C’est dans le cinéma de Vineyard Haven à Martha’s Vineyard, petite île pleine de charme près de Boston, que j’ai découvert en avant-première (pour les français le film est sorti hier) « Batman - The Dark Knight », le chevalier noir, http://thedarkknight.warnerbros.com/. Entraînée par mes amis, je jetais un regard plein de fraîcheur sur ce super-héros, créé en 1939 aux Etats-Unis, et qui, de comics en diverses versions cinématographiques, fait partie intégrante de la culture américaine, et est connu de tous les petits ou « ex-petits » garçons du monde entier. Dernier film de Heath Leadger avant sa mort (merveilleux acteur dans Le Secret de Brokeback Mountain), premier au box-office, ma curiosité s’est aiguisée. Je n’ai pas regretté d’y être allé et j’ai été frappée par la puissance d’évocation symbolique et quasi-philosophique de ce film, la dimension mythologique des héros prenant un nouveau sens de par l’histoire récente des Etats-Unis.

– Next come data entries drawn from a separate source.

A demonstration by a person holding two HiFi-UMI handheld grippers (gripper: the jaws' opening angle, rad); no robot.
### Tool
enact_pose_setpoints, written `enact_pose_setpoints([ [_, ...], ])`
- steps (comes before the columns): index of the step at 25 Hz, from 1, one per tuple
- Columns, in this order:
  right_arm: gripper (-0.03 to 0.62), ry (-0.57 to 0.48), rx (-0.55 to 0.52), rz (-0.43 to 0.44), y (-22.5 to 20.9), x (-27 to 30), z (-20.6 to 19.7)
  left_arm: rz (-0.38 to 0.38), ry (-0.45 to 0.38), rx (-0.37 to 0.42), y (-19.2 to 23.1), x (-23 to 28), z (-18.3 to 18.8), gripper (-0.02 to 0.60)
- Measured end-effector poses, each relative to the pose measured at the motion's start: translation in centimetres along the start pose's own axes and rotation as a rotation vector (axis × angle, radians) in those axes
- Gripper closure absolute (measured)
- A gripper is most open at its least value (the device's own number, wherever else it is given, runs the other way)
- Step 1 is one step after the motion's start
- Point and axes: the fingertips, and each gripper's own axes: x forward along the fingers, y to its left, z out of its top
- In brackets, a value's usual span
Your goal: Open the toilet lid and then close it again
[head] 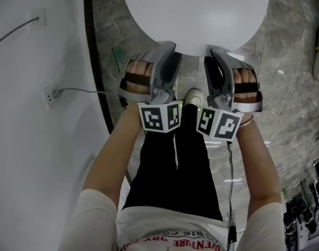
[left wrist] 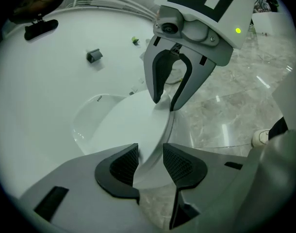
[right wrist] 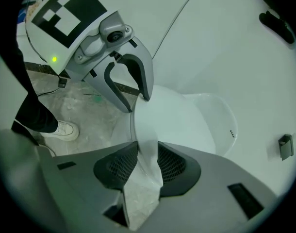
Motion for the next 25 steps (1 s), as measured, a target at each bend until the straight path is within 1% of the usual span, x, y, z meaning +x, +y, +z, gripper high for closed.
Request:
enact_pose_setpoints([
  [4,0.494,-0.008,0.004,-0.004,-0.8,-0.8,0.3,-0.004,-0.008,0.031,0.6,-0.4,0.4,0.423],
  [8,0.494,-0.033,0.011,-0.013,-2.3,-2.5,0.8,0.035,-0.042,0.045,2.2,-1.4,1.6,0.425],
  [11,0.494,-0.040,0.016,-0.023,-3.8,-3.9,1.2,0.039,-0.065,0.049,3.7,-2.3,3.1,0.425],
  [12,0.494,-0.043,0.023,-0.025,-4.3,-4.4,1.4,0.032,-0.075,0.041,4.2,-2.7,3.6,0.430],
  [13,0.494,-0.047,0.033,-0.027,-4.9,-5.0,1.8,0.020,-0.081,0.030,4.9,-3.1,4.1,0.448],
  [16,0.494,-0.059,0.050,-0.035,-7.0,-6.8,2.8,-0.006,-0.082,0.006,7.0,-4.6,5.5,0.450],
  [20,0.494,-0.059,0.041,-0.049,-10.2,-9.3,4.1,0.008,-0.106,0.016,10.2,-6.6,7.6,0.474],
  [25,0.496,-0.027,0.036,-0.072,-14.4,-11.6,5.2,0.022,-0.119,0.020,14.3,-8.0,10.3,0.492],
])
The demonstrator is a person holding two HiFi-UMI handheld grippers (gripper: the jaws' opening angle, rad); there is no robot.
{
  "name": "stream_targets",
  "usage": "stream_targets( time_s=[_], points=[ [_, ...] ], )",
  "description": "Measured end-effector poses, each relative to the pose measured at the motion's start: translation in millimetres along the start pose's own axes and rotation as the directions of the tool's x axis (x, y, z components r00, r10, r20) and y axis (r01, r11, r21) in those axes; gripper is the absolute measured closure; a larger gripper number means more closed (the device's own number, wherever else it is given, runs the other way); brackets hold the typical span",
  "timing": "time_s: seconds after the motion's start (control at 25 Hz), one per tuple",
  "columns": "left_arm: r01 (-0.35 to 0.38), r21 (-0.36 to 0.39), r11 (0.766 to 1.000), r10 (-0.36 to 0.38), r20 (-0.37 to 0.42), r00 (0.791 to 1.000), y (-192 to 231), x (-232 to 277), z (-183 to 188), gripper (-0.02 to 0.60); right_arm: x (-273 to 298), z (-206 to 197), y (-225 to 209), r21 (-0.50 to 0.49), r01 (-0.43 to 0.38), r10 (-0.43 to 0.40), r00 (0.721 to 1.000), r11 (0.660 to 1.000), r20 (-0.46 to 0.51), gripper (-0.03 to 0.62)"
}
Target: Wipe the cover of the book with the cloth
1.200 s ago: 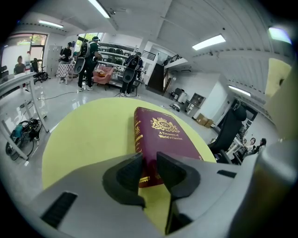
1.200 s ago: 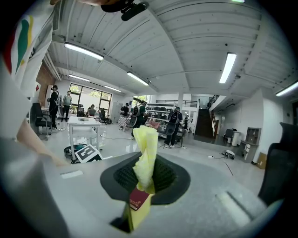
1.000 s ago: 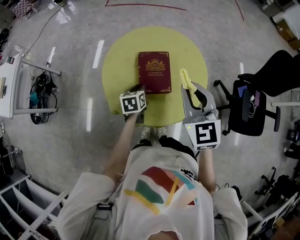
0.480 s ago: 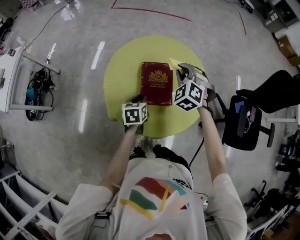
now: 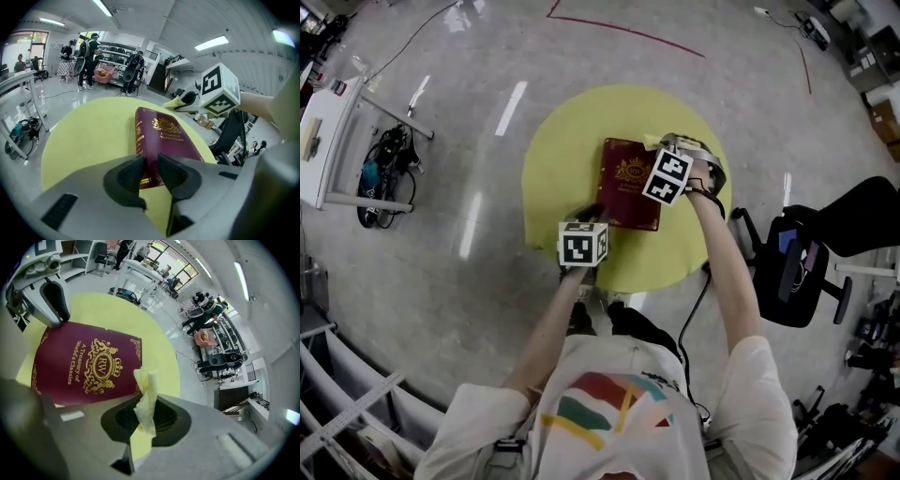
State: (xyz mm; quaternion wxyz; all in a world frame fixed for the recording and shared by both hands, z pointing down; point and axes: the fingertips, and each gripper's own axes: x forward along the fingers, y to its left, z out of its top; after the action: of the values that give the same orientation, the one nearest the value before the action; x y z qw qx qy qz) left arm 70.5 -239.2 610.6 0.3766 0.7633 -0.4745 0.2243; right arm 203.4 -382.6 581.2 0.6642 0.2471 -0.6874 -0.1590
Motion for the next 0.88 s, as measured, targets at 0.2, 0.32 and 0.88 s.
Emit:
stream_targets(
  time_s=[0.2, 0.32, 0.88],
  points=[
    [0.002, 0.004, 1.000, -0.002, 0.000, 1.000, 0, 1, -1, 0.483, 14, 3, 3, -0.040, -0.061, 0.060, 0.998, 0.997, -0.033, 0.566],
    [0.006, 0.001, 1.000, -0.006, -0.001, 1.000, 1, 0, 0, 0.483, 16, 9, 8, -0.073, -0.091, 0.089, 0.995, 0.993, -0.036, 0.566],
    [0.019, -0.004, 1.000, -0.019, 0.004, 1.000, 1, -1, 1, 0.483, 10, 11, 43, -0.101, -0.214, 0.208, 0.976, 0.972, -0.061, 0.566]
  ],
)
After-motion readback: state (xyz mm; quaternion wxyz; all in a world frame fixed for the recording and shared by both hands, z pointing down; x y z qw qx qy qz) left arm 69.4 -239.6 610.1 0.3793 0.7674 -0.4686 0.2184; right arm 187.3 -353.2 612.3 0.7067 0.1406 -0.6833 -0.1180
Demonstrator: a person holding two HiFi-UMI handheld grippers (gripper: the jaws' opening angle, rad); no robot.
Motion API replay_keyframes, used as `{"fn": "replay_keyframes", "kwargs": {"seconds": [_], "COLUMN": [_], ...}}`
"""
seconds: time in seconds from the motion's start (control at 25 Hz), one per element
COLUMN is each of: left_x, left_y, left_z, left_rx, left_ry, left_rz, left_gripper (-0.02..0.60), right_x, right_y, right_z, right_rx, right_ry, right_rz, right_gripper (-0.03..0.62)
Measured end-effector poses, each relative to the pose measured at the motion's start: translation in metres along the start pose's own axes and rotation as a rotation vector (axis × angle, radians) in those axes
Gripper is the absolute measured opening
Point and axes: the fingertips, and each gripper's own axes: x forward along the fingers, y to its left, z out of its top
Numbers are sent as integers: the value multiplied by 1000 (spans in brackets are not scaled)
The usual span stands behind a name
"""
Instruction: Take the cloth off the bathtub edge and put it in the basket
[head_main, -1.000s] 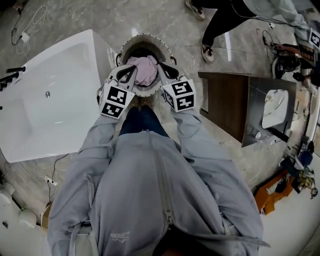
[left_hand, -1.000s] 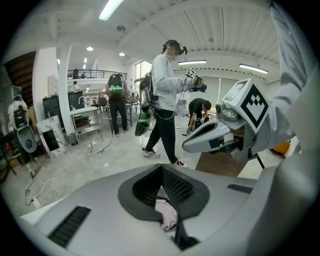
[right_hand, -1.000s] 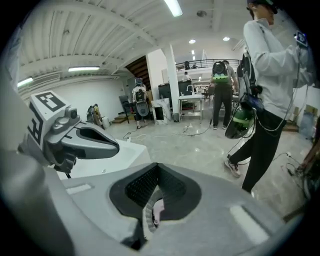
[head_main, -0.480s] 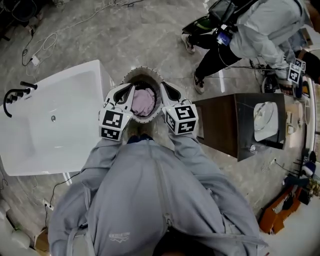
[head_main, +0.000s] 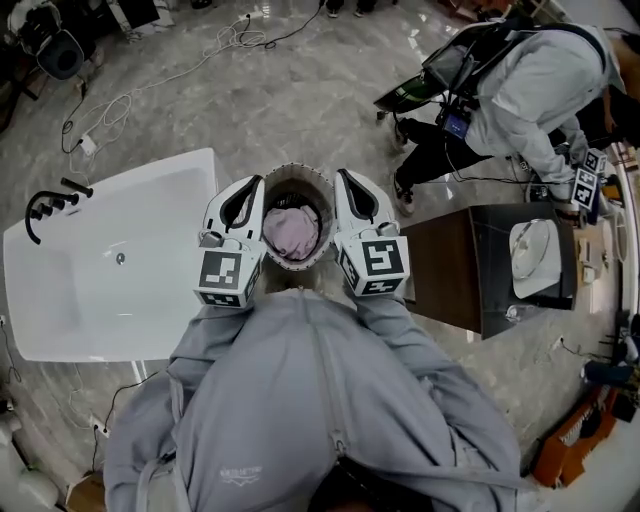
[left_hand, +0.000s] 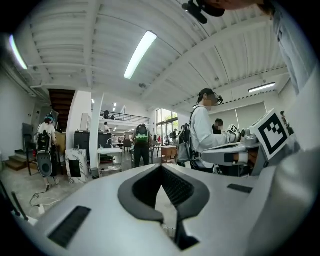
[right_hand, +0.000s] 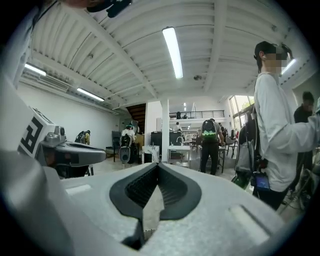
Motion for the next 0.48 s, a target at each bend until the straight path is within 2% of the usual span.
{"fn": "replay_keyframes", "kwargs": {"seconds": [0.2, 0.48], "left_x": [-11, -12], "left_y": [-2, -5], "left_z": [14, 11], "left_rx": [48, 36], "left_ry": [-53, -57], "left_rz": [42, 58], "left_gripper": [6, 6], "right_x": [-6, -5], "right_y": [3, 8], "right_z": [11, 5], "right_rx": [-29, -40], "right_ry": [-49, -44], "right_rz": [0, 21], "right_gripper": [5, 5]}}
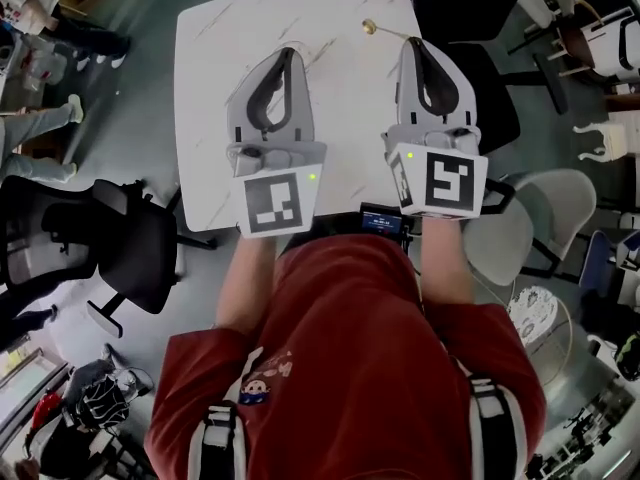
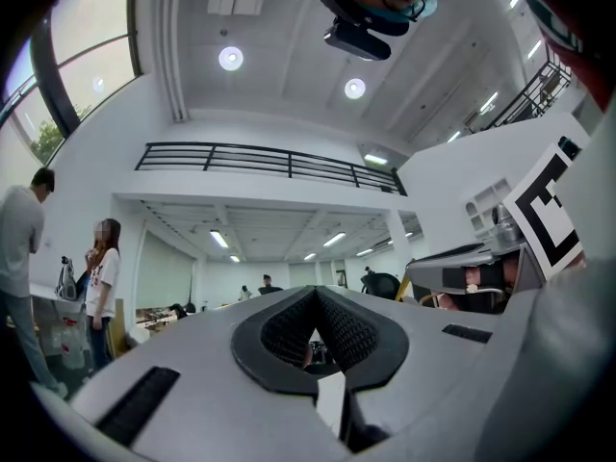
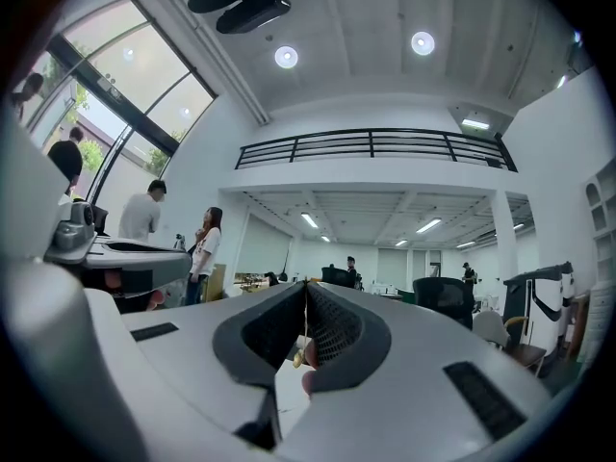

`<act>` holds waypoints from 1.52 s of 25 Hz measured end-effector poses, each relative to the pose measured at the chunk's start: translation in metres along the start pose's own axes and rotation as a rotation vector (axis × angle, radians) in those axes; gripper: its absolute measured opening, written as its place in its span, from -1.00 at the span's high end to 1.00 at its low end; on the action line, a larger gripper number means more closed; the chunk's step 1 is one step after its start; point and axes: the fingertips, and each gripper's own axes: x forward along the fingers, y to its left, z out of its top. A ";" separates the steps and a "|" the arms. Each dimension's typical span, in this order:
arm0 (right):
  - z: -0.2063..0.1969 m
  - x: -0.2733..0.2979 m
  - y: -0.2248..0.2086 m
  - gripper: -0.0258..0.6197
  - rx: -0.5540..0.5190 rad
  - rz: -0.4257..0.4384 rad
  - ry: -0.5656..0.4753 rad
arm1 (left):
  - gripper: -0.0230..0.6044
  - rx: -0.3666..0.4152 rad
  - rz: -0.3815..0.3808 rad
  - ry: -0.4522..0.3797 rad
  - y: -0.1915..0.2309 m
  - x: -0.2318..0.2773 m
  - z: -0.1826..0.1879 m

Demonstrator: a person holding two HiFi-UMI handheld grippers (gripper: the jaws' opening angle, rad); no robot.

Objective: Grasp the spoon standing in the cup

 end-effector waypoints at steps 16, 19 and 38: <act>0.006 -0.004 0.000 0.87 0.004 0.010 -0.019 | 0.92 0.005 0.010 -0.015 -0.001 -0.005 0.005; 0.007 -0.004 0.001 0.87 0.001 0.014 -0.022 | 0.92 0.005 0.011 -0.014 -0.001 -0.006 0.005; 0.014 -0.004 0.010 0.87 0.024 0.040 -0.036 | 0.92 0.001 0.027 -0.019 0.001 -0.010 0.010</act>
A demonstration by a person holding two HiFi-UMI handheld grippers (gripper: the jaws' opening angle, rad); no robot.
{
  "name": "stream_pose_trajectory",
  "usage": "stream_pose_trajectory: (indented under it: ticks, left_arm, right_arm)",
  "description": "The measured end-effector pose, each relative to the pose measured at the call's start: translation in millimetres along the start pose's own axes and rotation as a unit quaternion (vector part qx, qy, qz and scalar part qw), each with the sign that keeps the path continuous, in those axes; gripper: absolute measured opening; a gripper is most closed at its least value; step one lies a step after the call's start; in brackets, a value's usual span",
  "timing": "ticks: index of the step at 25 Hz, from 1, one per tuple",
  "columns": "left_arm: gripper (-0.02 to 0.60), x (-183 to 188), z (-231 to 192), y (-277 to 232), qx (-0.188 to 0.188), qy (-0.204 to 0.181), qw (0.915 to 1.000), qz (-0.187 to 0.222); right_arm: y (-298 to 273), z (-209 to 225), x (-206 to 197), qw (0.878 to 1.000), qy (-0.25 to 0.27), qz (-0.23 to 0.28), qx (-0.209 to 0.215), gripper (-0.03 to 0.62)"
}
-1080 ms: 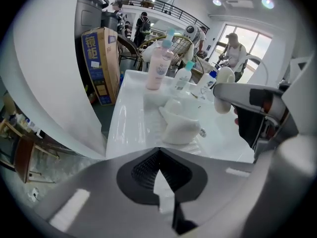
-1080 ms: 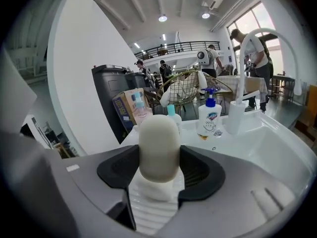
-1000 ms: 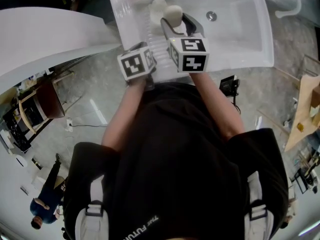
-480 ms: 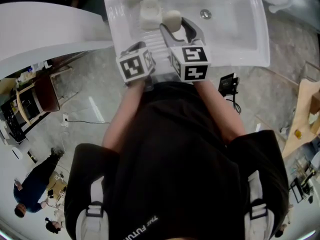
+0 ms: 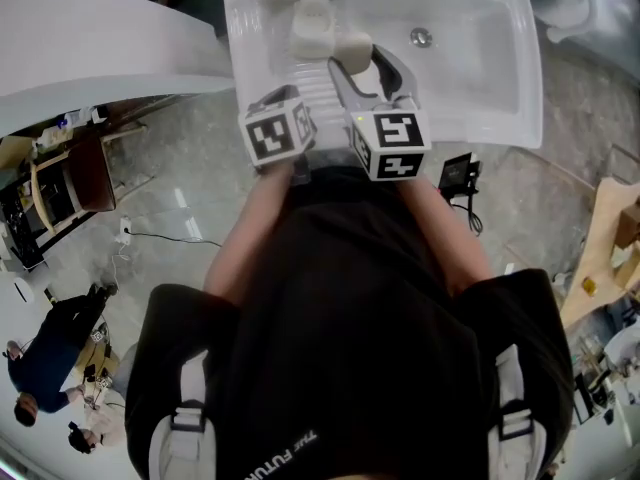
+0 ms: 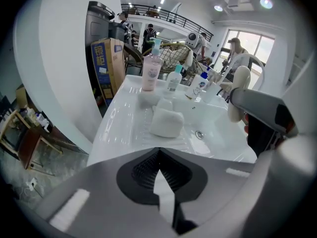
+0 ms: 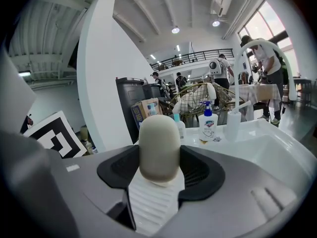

Le Joker à la tête d’un clown grimaçant et au corps saccadé occupe l’écran de manière totalement envahissante. Batman, Gordon, et les autres personnages (Harvey Dent pour Double-face et Maggie Gyllenhaal pour Rachel Draw) apparaissent plutôt en demi-teinte, comme si l’aspect omniprésent du Joker déstructuré reflétait la peur, l’incertitude et une certaine perte de repères des américains face à un monde de moins en moins contrôlable. 9-11 (à prononcer nine – eleven, soit le 11 septembre) est encore présent dans les esprits et le personnage du Joker qui brise toutes les règles et invente les pires pièges évoque à sa manière l’ombre du terrorisme désormais inscrit dans l’inconscient collectif des américains. Le Joker veut avoir la peau de Batman et se vante de faire régner l’imprévisible sur le prévisible. Un cri de guerre est lancé à la culture pragmatique, organisée et scientifique des américains qui aiment contrôler la situation et la prévoir. Le Joker
Dans ce film, tourné en grande partie à Chicago, et où bien des images nous évoquent New York, au milieu de fantastiques cascades et rebondissements, le comportement déjanté du Joker vient remettre en question les anciens modèles qui ont fait l’Amérique, un peu comme le western avait évolué à son heure, lorsque les cow-boys n’étaient plus les seuls bons et les indiens les seuls méchants. Les héros ne sont plus de simples super-héros mais des personnages ambigus qui en voulant faire le bien peuvent faire le mal, comme notre Bruce Wayne, financier play-boy le jour et Batman justicier la nuit (la réussite dans la finance est un symbole bien fragilisé aujourd’hui) ou le procureur général Harvey Dent en lutte contre la pègre qui se transformera à la fin du film en un personnage Double-face,
Amérique, tu as été défiée par la folie du terrorisme. Mais la « technique » du justicier du monde est-elle encore justifiée voire crédible aujourd’hui ? Pour Batman, the Dark Knight, la question aussi est là.